The correlation theory of the chemical bond

TL;DR

This paper introduces a comprehensive multiorbital correlation theory to better understand chemical bonds, providing new measures and algorithms to analyze complex multiorbital interactions and clarify bonding structures.

Contribution

It presents the first true multiorbital correlation framework, including measures, clustering methods, and algorithms, advancing the analysis of chemical bonds beyond two-orbital correlations.

Findings

Identifies cases where multiorbital correlations challenge traditional bonding pictures.

Provides quantitative tools to assess the adequacy of bonding models.

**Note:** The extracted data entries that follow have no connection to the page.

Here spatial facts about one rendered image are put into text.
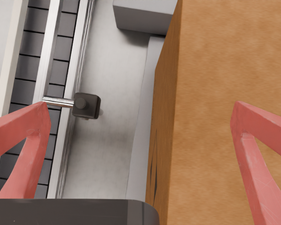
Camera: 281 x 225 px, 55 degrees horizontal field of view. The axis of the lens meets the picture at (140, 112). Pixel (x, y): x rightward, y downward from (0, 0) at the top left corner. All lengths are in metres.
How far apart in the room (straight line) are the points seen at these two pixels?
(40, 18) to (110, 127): 0.21
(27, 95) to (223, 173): 0.34
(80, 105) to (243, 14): 0.19
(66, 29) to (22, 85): 0.11
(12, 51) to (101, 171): 0.23
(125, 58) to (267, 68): 0.32
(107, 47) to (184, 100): 0.33
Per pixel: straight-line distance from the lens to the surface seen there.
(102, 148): 0.47
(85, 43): 0.49
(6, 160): 0.46
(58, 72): 0.44
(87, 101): 0.33
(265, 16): 0.21
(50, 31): 0.37
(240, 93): 0.19
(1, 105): 0.43
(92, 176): 0.48
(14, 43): 0.44
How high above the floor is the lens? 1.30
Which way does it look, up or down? 86 degrees down

Demonstrates the theory on various molecules to reveal complex bond structures.

Abstract

The quantum mechanical description of the chemical bond is generally given in terms of delocalized bonding orbitals, or, alternatively, in terms of correlations of occupations of localised orbitals. However, in the latter case, multiorbital correlations were treated only in terms of two-orbital correlations, although the structure of multiorbital correlations is far richer; and, in the case of bonds established by more than two electrons, multiorbital correlations represent a more natural point of view. Here, for the first time, we introduce the true multiorbital correlation theory, consisting of a framework for handling the structure of multiorbital correlations, a toolbox of true multiorbital correlation measures, and the formulation of the multiorbital correlation clustering, together with an algorithm for obtaining that. These make it possible to characterise quantitatively, how well a bonding picture describes the chemical system. As proof of concept, we apply the theory for the investigation of the bond structures of several molecules. We show that the non-existence of well-defined multiorbital correlation clustering provides a reason for debated bonding picture.